● Stored data
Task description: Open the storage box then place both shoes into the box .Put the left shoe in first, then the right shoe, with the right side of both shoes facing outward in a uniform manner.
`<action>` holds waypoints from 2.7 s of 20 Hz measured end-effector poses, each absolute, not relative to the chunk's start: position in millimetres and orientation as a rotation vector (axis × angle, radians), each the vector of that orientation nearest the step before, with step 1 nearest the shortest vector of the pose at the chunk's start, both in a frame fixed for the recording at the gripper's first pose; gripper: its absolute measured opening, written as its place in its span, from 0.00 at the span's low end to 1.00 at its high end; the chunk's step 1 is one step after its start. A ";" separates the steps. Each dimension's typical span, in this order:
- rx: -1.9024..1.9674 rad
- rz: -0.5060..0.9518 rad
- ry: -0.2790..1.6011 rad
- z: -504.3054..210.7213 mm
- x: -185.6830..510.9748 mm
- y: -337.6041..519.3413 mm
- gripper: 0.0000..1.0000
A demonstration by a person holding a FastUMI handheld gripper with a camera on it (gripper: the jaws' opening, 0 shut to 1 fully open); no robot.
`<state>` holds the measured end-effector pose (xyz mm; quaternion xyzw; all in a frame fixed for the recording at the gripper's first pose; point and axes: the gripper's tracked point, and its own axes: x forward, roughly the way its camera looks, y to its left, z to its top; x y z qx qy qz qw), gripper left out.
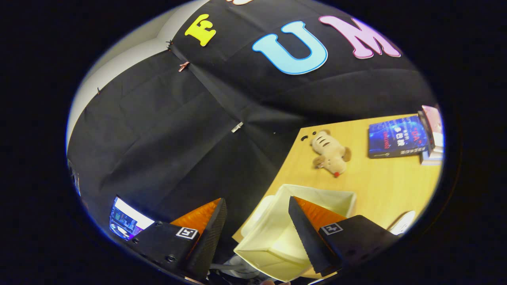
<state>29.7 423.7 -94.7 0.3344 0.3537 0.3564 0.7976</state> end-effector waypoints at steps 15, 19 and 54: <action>0.398 0.295 1.007 -271.6 -21.8 191.3 0.96; 0.382 0.232 1.144 -330.6 -58.1 171.5 0.90; 0.788 0.348 1.291 -217.9 -26.2 270.4 0.06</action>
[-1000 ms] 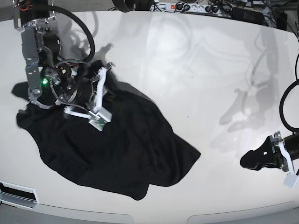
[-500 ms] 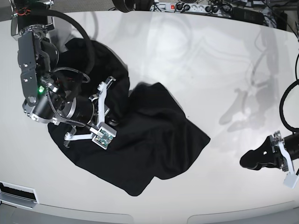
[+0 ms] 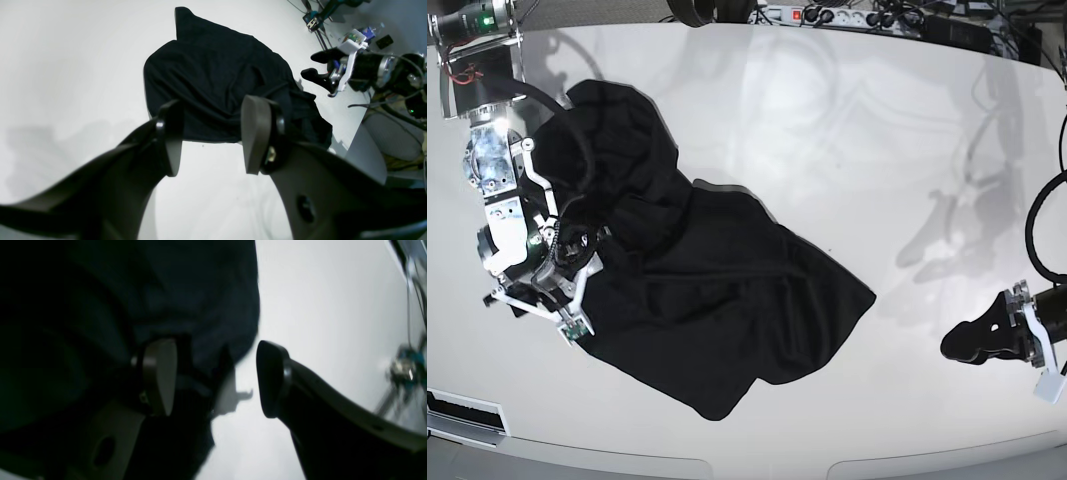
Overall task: Layout the t-shirt on the table in an organized manner, then fold the t-shirt properly
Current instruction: 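Grasp the shirt's bunched edge with the right gripper and pull it, then regrasp the shirt fabric with the right gripper near the collar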
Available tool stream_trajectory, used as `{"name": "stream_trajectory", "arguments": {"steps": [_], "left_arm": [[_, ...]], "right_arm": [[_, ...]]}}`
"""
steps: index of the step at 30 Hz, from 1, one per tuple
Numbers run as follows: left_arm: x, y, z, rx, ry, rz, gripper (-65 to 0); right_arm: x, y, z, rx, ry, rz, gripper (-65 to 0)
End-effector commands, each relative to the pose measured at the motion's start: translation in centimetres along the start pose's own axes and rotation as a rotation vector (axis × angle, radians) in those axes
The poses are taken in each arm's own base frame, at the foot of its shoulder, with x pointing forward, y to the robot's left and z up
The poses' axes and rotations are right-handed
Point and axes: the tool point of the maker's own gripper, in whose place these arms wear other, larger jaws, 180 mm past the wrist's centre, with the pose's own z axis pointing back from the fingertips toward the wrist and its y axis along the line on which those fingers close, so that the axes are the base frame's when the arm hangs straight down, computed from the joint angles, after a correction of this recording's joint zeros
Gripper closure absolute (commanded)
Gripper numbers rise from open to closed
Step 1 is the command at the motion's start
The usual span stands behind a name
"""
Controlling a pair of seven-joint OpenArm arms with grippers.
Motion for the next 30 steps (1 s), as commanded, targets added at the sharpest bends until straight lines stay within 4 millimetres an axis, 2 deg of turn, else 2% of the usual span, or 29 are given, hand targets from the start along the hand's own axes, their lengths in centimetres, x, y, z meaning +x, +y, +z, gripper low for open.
{"name": "stream_trajectory", "arguments": {"steps": [1,4,7,9,11,14,17,22,28,30], "left_arm": [[2.5,-0.4,0.9,-0.007,-0.064,-0.036,-29.0],[2.5,-0.4,0.9,-0.007,-0.064,-0.036,-29.0],[2.5,-0.4,0.9,-0.007,-0.064,-0.036,-28.9],[2.5,-0.4,0.9,-0.007,-0.064,-0.036,-28.9],[2.5,-0.4,0.9,-0.007,-0.064,-0.036,-28.9],[2.6,-0.4,0.9,-0.007,-0.068,-0.036,-29.0],[2.6,-0.4,0.9,-0.007,-0.072,-0.036,-28.9],[2.6,-0.4,0.9,-0.007,-0.072,-0.036,-29.0],[2.6,-0.4,0.9,-0.007,-0.072,-0.036,-28.9],[2.6,-0.4,0.9,-0.007,-0.072,-0.036,-28.9]], "right_arm": [[2.3,-1.3,1.1,-0.021,-0.066,-0.001,-39.2],[5.3,1.0,3.4,0.109,-0.188,0.019,-39.2],[7.2,6.3,6.5,0.385,-0.311,0.092,-39.2],[6.8,9.6,8.3,0.559,-0.359,0.157,-39.1],[5.2,11.3,8.6,0.628,-0.349,0.196,-39.1],[2.4,12.1,7.9,0.618,-0.279,0.228,-39.1],[0.6,12.0,7.1,0.577,-0.231,0.247,-39.1],[-0.7,10.6,5.4,0.449,-0.213,0.233,-39.1],[-3.2,11.0,3.6,0.477,-0.126,0.218,-38.9],[-3.5,10.9,3.4,0.471,-0.115,0.213,-33.5]]}}
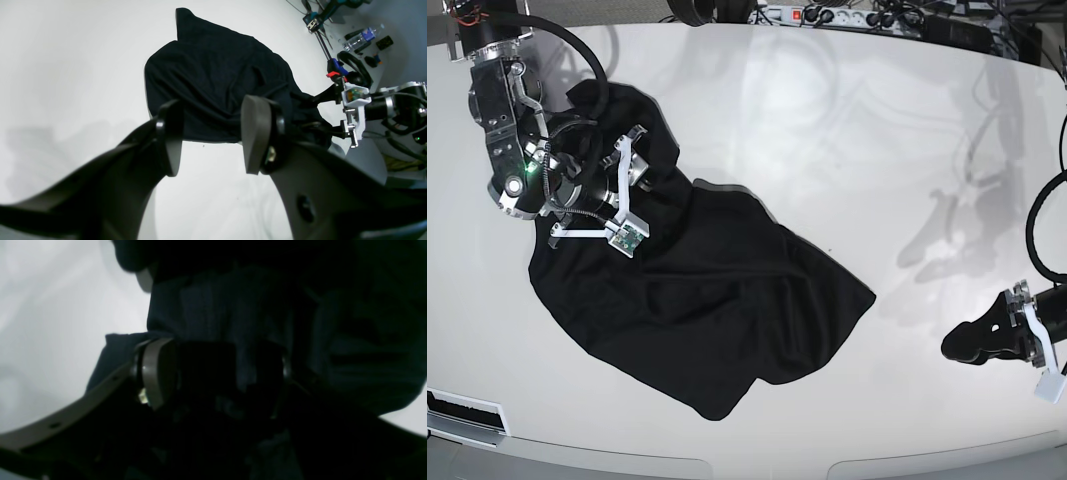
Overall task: Layout the t-shirt on the table in an organized manner, then fold the t-shirt properly
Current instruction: 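Regrasp the shirt fabric with the right gripper near the collar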
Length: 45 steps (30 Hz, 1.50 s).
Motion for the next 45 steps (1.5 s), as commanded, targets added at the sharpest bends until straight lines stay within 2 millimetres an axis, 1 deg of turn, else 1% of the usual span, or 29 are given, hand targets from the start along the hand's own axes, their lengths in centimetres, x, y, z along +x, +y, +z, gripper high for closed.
{"name": "stream_trajectory", "arguments": {"steps": [1,4,5,9,13,16,19,22,25,29,31,32,33,34,35,40,42,45], "left_arm": [[2.6,-0.4,0.9,-0.008,-0.069,-0.036,-28.9],[2.6,-0.4,0.9,-0.008,-0.069,-0.036,-28.9],[2.6,-0.4,0.8,-0.008,-0.069,-0.035,-28.9],[2.4,-0.4,0.8,-0.009,-0.062,-0.035,-29.0],[2.2,-1.2,0.9,-0.053,-0.051,-0.016,-28.9],[2.3,-1.3,0.9,-0.055,-0.054,-0.016,-29.0],[2.1,-1.3,0.9,-0.055,-0.043,-0.016,-28.9],[2.1,-1.3,0.9,-0.056,-0.041,-0.018,-29.0],[2.1,-1.3,0.9,-0.056,-0.041,-0.018,-29.0],[2.1,-1.3,0.9,-0.056,-0.042,-0.018,-29.0],[2.1,-1.3,0.9,-0.056,-0.043,-0.018,-29.0],[2.1,-1.3,0.9,-0.056,-0.043,-0.018,-29.0],[2.1,-1.3,0.9,-0.056,-0.043,-0.018,-29.0],[2.1,-1.3,0.8,-0.056,-0.043,-0.018,-29.0],[2.1,-1.3,0.9,-0.056,-0.043,-0.018,-28.9],[2.1,-1.3,0.9,-0.056,-0.043,-0.018,-28.9],[2.1,-1.3,0.8,-0.056,-0.043,-0.017,-28.9],[2.1,-1.3,0.8,-0.056,-0.042,-0.017,-29.0]], "right_arm": [[1.0,-1.2,0.5,-0.035,-0.034,-0.002,-27.5],[1.4,-1.8,0.6,-0.053,-0.035,0.009,-2.8],[1.6,-1.9,0.7,-0.052,-0.038,0.016,0.0],[3.9,-2.5,1.3,-0.028,-0.083,0.050,0.0],[6.2,-1.4,2.6,0.066,-0.120,0.074,0.0],[8.3,-0.6,4.0,0.098,-0.183,0.087,0.0],[10.3,0.3,5.7,0.106,-0.259,0.138,0.0],[12.5,1.2,7.9,0.093,-0.342,0.193,0.0],[14.4,2.5,10.1,0.105,-0.430,0.235,0.0],[14.6,2.9,10.4,0.120,-0.446,0.236,0.0],[14.4,2.5,10.2,0.098,-0.433,0.241,-9.2],[14.3,2.3,10.1,0.081,-0.427,0.244,-9.8],[14.2,1.9,9.9,0.059,-0.418,0.248,-8.4],[13.9,1.6,9.8,0.039,-0.408,0.252,-2.1],[13.7,1.3,9.6,0.018,-0.397,0.256,0.0],[13.9,0.6,9.7,-0.024,-0.414,0.246,0.0],[14.3,1.2,9.9,0.006,-0.439,0.233,0.0],[15.0,2.6,10.4,0.087,-0.493,0.209,0.0]]}}
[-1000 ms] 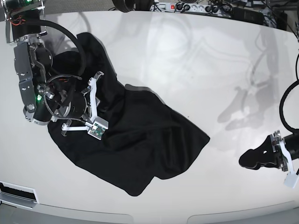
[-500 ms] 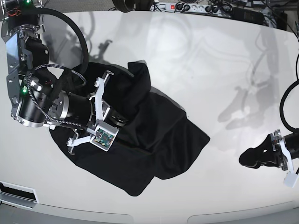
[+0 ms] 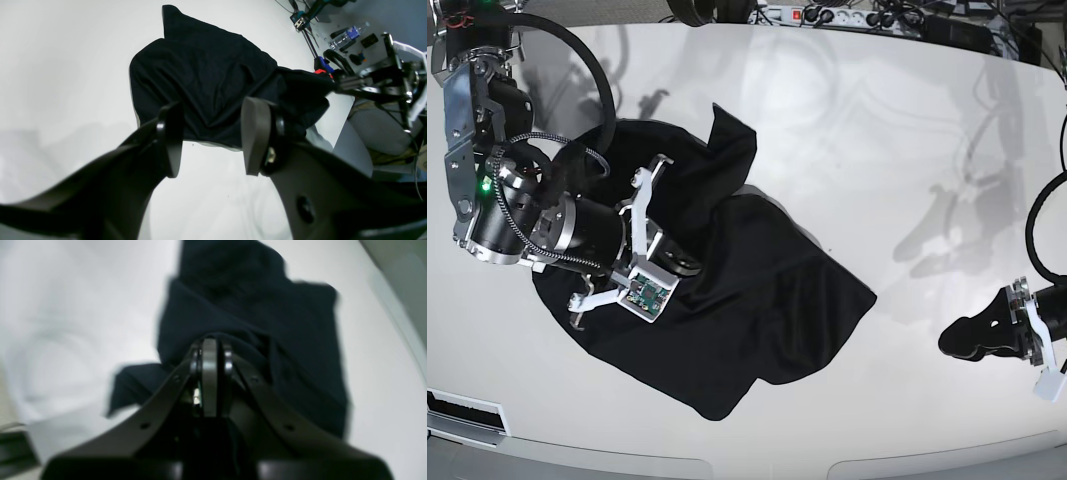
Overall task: Layout the t-shirt on the table in an organized manner, then fold the t-shirt properly
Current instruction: 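Regrasp the shirt fabric with the right gripper near the collar, then move the left gripper to the shirt and grasp the hem beside the right gripper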
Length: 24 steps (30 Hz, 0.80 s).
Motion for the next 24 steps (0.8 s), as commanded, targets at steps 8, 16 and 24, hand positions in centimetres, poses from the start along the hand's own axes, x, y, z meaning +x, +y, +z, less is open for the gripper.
{"name": "stream_trajectory", "arguments": {"steps": [8,16,24], "left_arm": [[1.1,-1.0,0.0,-0.032,-0.020,-0.028,-29.0],[-1.2,-6.3,-4.6,-0.177,0.108,-0.134,-29.0],[-4.6,-11.1,-8.5,-0.324,0.208,-0.172,-29.6]], "right_arm": [[6.7,3.8,0.1,0.192,-0.288,-0.094,0.0],[6.1,2.7,-4.5,0.127,-0.229,-0.177,0.0],[3.7,1.3,-7.5,0.131,-0.122,-0.233,0.0]]}}
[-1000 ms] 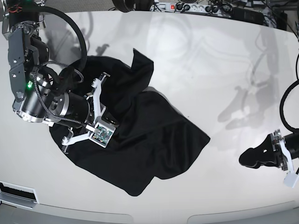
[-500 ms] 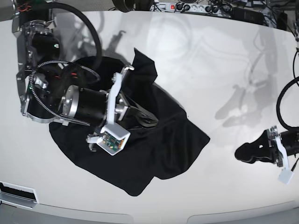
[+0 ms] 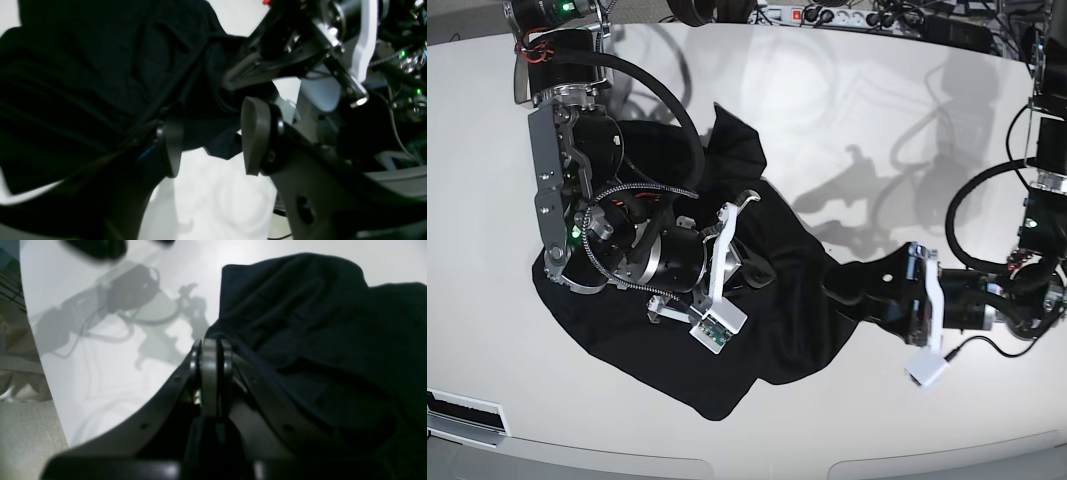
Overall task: Layout the t-shirt on the table in an organized manner, then fold the t-shirt properly
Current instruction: 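Move the left gripper to the shirt and grasp the hem beside the right gripper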
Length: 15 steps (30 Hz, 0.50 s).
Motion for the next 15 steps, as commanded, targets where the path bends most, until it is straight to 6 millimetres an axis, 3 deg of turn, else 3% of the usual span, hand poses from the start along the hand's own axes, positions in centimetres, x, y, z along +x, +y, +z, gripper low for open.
{"name": "stream_trajectory", "arguments": {"steps": [1,8,12,15], "left_arm": [[1.6,-0.5,0.2,-0.017,-0.047,-0.027,-30.3],[-1.3,-1.5,-2.9,-0.056,-0.056,0.042,-31.6],[-1.6,-0.4,-3.8,0.016,-0.098,0.028,-31.6],[-1.6,-0.9,-4.7,0.001,-0.118,0.038,-31.6]], "right_arm": [[2.5,-0.1,0.4,0.007,-0.076,0.023,0.0],[4.0,0.3,0.7,0.048,-0.119,0.017,0.0],[4.0,1.8,0.8,0.136,-0.101,-0.012,0.0],[4.8,2.6,1.1,0.189,-0.140,-0.032,0.0]]}}
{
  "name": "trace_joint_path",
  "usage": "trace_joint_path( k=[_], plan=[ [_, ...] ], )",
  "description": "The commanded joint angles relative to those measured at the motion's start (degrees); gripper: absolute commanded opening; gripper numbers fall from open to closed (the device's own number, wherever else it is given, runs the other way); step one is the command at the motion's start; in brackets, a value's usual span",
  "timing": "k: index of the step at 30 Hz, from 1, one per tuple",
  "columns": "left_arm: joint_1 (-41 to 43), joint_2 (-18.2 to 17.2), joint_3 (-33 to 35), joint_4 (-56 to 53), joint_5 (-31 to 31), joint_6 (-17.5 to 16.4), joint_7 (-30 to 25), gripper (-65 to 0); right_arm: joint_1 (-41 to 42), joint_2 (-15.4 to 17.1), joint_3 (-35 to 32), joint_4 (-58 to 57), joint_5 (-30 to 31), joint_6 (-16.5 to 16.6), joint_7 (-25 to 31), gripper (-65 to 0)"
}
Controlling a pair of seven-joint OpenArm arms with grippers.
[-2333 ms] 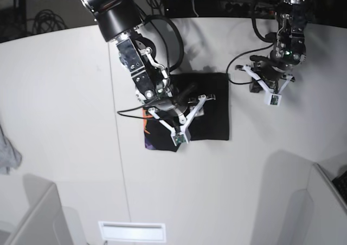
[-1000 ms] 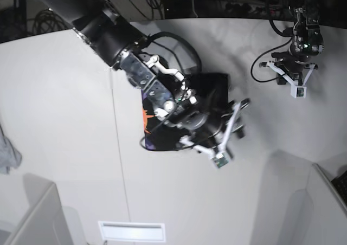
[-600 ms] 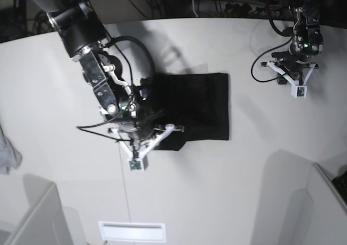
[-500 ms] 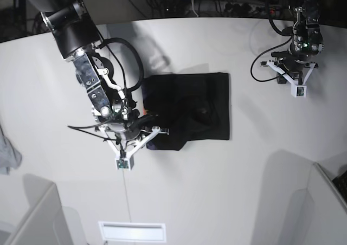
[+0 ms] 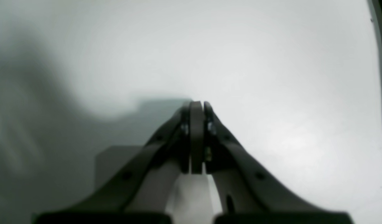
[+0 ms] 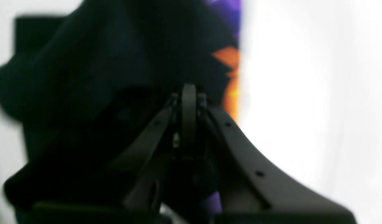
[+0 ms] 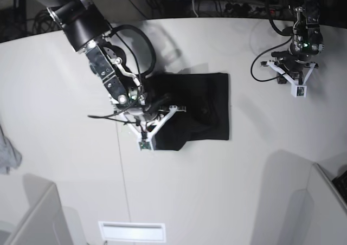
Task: Fold the T-shirt properly
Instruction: 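Press and smooth the folded bundle with the right gripper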
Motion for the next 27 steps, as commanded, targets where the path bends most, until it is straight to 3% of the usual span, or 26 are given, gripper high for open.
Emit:
trace_joint_path(
  k=[1, 16, 20, 27],
  plan=[
    [0.01, -0.76, -0.38, 1.03, -0.25, 0.12, -0.58, -65.0, 1.31, -0.52, -0.46, 0.9, -0.6, 0.04, 1.13, -65.0],
    [0.09, -0.76, -0.38, 1.03, -0.25, 0.12, -0.58, -65.0, 5.09, -11.6, -12.68, 1.52, -0.6, 0.04, 0.6, -65.0],
    [0.09, -0.85, -1.26, 1.03, -0.17, 0.12, -0.58, -65.0, 5.53, -11.42, -14.0, 5.04, -0.6, 0.04, 0.51, -65.0],
    [0.89, -0.5, -4.87, 4.02, -0.25, 0.03, -0.58, -65.0, 4.91, -7.29, -10.49, 6.62, -0.6, -0.14, -0.54, -65.0]
  ],
)
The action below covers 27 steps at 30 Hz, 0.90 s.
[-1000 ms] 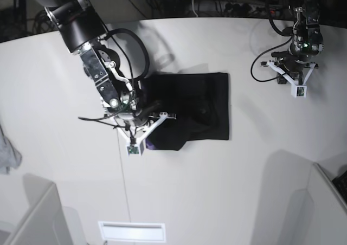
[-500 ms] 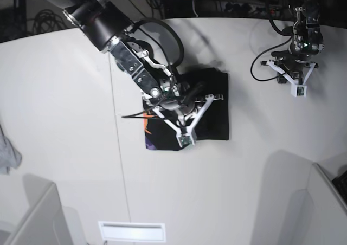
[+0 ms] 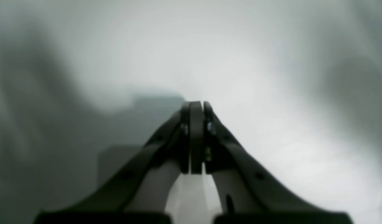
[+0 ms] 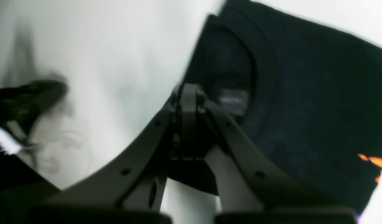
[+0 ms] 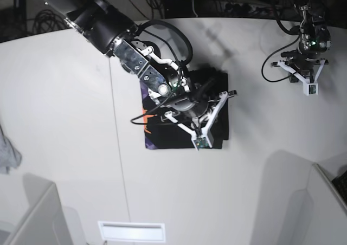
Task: Fold the T-shirt properly
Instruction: 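Press and smooth the folded bundle with the right gripper, then tuck the bundle's edge with the left gripper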
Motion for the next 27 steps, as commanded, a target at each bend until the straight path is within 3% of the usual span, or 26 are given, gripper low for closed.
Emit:
trace_joint_path(
  k=[1, 4, 7, 11, 16, 20, 23, 24, 27],
  plan=[
    [-0.29, -0.56, -0.06, 2.52, -0.54, -0.41, -1.17, -65.0, 0.61, 0.16, 1.39, 1.22, -0.52, -0.05, 1.49, -65.0],
    [0.23, -0.03, 0.03, 5.86, -0.63, -0.41, -1.17, -65.0, -1.42, 1.75, 5.26, 1.84, -0.52, -0.05, 1.58, -65.0],
    [-0.12, 3.66, -0.67, 10.08, -2.38, -2.52, -1.17, -65.0, -4.49, 4.38, 8.42, 4.91, -0.52, -0.05, 1.75, -65.0],
    [-0.21, 5.86, -0.67, 12.71, -9.68, -6.91, -1.17, -65.0, -8.19, 8.25, 11.85, 10.01, -0.52, -0.05, 1.75, -65.0],
    [-1.35, 6.38, 0.03, 12.45, -18.03, -7.09, -0.91, -64.7, -13.11, 12.47, 16.68, 14.23, -0.52, 0.04, 1.75, -65.0],
    [-3.02, 6.65, 0.12, 11.75, -19.35, -7.09, -0.91, -25.5, -17.5, 14.32, 22.75, 15.81, -0.34, 0.13, 2.55, -65.0],
    [-4.95, 7.35, 3.19, 9.55, -19.26, -7.09, -0.91, -3.6, -20.76, 14.41, 26.79, 15.9, -0.34, 0.3, 4.92, -65.0],
    [-5.74, 7.35, 4.51, 8.41, -19.26, -7.09, -0.91, 0.0, -21.72, 14.41, 27.76, 15.9, -0.34, 0.48, 5.36, -65.0],
    [-8.12, 7.7, 7.41, 3.48, -19.26, -7.09, -0.91, 0.0, -23.31, 14.41, 28.82, 15.9, -0.43, 3.91, 5.71, -65.0]
  ],
)
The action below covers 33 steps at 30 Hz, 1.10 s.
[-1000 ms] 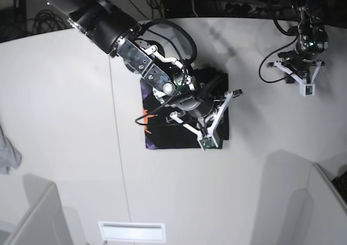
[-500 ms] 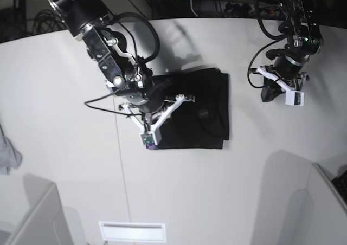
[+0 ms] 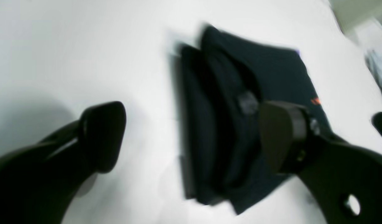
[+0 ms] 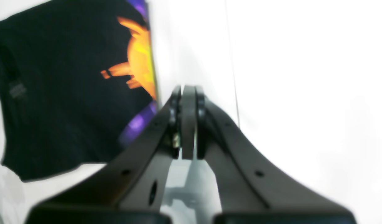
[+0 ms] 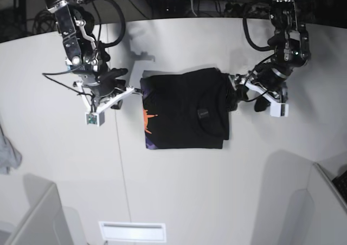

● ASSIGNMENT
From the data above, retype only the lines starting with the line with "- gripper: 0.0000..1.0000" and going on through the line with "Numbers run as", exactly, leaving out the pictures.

● ANSWER TO THIS PROBLEM
- gripper: 0.0000..1.0000
A demonstration by a person holding a FastUMI handheld gripper with a camera on it (gripper: the jaws' opening, 0 shut to 1 fully open); no robot.
`<state>` holds the measured end-effector pose (xyz mm; quaternion xyzw; all in a frame fixed for the recording at the gripper's first pose; point and axes: the gripper's tracked point, and its own axes: x forward, roughly the way its camera looks, y to its left, z to its top; x y z qx qy qz qw), gripper left out.
<state>29.7 423.7 -94.7 0.3344 0.3537 0.3564 0.7976</state> end-effector waypoints at steps 15, 19 and 54: <action>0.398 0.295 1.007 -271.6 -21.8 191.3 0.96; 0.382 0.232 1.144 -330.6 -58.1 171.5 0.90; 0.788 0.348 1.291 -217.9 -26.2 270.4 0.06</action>
[-1000 ms] 
[-500 ms] 
[+0 ms] 
Overall task: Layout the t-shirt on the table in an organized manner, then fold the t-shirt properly
Current instruction: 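Grasp the shirt's bunched edge with the right gripper and pull it, then regrasp the shirt fabric with the right gripper near the collar
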Available tool stream_trajectory, used as `{"name": "stream_trajectory", "arguments": {"steps": [_], "left_arm": [[_, ...]], "right_arm": [[_, ...]]}}`
"""
steps: index of the step at 30 Hz, from 1, one per tuple
Numbers run as follows: left_arm: x, y, z, rx, ry, rz, gripper (-65 to 0); right_arm: x, y, z, rx, ry, rz, gripper (-65 to 0)

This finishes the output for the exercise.